Di Jurusan Syariah pun didirikan Program Studi Mu’amalah (yang disiasati nomenklaturnya dalam kurung dengan Ekonomi Islam, karena Departemen Agama saat itu belum menentukan secara formal nomenklatur Jurusan atau Program Studi dengan “Ekonomi Islam/Syariah”), dan Program Studi Manajemen Informatika Diploma 3 yang ditompangkan pada Jurusan Syariah (karena Prodi “aneh” adanya di perguruan tinggi keagamaan, apalagi pada STAIN).

Pengayaan dan keberagaman Prodi tersebut, di samping kehendak pragmatis pasar (peminat meningkat, dengan tingkat tolakan relative tinggi, sehingga sampai akhir masa STAIN 2015 jumlah mahasiswa 6000 orang lebih), juga sebagai refleksi filosofis integrasi keilmuan (anti dikotomis) yang terwujud dalam nomenklatur perguruan tinggi berbentuk Universitas. Untuk itu pada tahun 2002 ditetapkan rencana strategis bahwa tahun 2012 STAIN Batusangkar beralih status menjadi Universitas Islam Negeri (walaupun itu tidak tercapai).

Dalam upaya menggapai cita-cita besar itu, berbagai upaya terus dilakukan, selain membuka prodi yang beragam, juga melakukan pendekatan-pendekatan strategis dengan bebagai unsur dilakukan. Seperti Bupati Tanah Datar, dengan senang hati akhirnya mencabut keputusan perencanaannya untuk mendirikan perguruan tinggi setingkat Universitas di Batusangkar, di saat STAIN telah membuat perencanaan berubah menjadi UIN.

Sedikit mendesak Gubernur Sumatera Barat sebagai Ketua Dewan Penyantun STAIN, dan dengan “terpaksa” beliau bersedia (kesulitan menerima permintaan ini, karena kesulitan seandainya semua PT di Sumbar meminta hal yang sama). Ada permohonan sentuhan kepada Bapak Prof.
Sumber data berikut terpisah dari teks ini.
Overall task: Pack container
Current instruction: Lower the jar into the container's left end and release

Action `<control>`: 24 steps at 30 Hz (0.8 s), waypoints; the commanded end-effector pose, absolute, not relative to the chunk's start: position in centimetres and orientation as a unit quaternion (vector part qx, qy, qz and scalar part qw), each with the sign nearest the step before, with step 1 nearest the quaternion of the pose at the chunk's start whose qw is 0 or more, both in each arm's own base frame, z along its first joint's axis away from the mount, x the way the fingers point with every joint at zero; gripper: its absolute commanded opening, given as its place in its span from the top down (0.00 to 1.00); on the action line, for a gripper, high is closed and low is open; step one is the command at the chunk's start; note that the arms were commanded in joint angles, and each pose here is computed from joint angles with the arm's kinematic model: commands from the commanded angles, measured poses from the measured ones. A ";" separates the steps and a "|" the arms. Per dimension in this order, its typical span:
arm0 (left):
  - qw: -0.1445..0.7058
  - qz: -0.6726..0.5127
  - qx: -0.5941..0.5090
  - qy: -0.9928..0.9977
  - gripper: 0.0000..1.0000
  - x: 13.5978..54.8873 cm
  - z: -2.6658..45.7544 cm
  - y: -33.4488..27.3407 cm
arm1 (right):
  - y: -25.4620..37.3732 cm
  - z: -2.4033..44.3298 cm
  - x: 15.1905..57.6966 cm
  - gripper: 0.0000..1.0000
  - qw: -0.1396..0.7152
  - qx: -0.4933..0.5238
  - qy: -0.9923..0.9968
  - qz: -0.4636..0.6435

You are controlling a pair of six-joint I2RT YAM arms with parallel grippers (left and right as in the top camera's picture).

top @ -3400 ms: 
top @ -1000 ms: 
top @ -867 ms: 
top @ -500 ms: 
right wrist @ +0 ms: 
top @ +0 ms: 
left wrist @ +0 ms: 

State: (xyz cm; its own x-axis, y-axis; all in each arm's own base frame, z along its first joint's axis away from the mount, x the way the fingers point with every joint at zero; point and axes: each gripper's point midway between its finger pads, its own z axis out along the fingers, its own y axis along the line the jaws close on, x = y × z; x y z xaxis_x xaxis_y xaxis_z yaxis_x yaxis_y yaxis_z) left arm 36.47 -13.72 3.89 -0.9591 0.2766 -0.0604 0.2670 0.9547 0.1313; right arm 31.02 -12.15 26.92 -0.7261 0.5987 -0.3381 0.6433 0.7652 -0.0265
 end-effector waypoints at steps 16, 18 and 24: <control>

Fasli Jalal (waktu itu Dirjen Dikti Departemen Pendidikan Nasional), yang waktu itu disampaikan bahwa beliau ingin diidentifikasi sebagai sosok Prof. Malik Fajar yang saat di tangan beliau jadi Menteri STAIN Malang berubah menjadi UIN.

Bagaimana agar dengan jabatan beliau sebagai Dirjen Dikti ini bisa membuat hal yang monumental dalam bentuk pendirian Universitas di Batusangkar. Beliau sangat setuju, namun perlu dimulai membuka Prodi-prodi “umum”. Saat disampaikan bahwa itu sudah berjalan beberapa tahun, kendati rekomendasi untuk izin yang sudah sekian lama diajukan ke Depdiknas, belum juga turun, beliau kaget karena kita sudah jauh mempersiapkan syarat itu. Alhamdulillah semua kendala itu terselesaikan.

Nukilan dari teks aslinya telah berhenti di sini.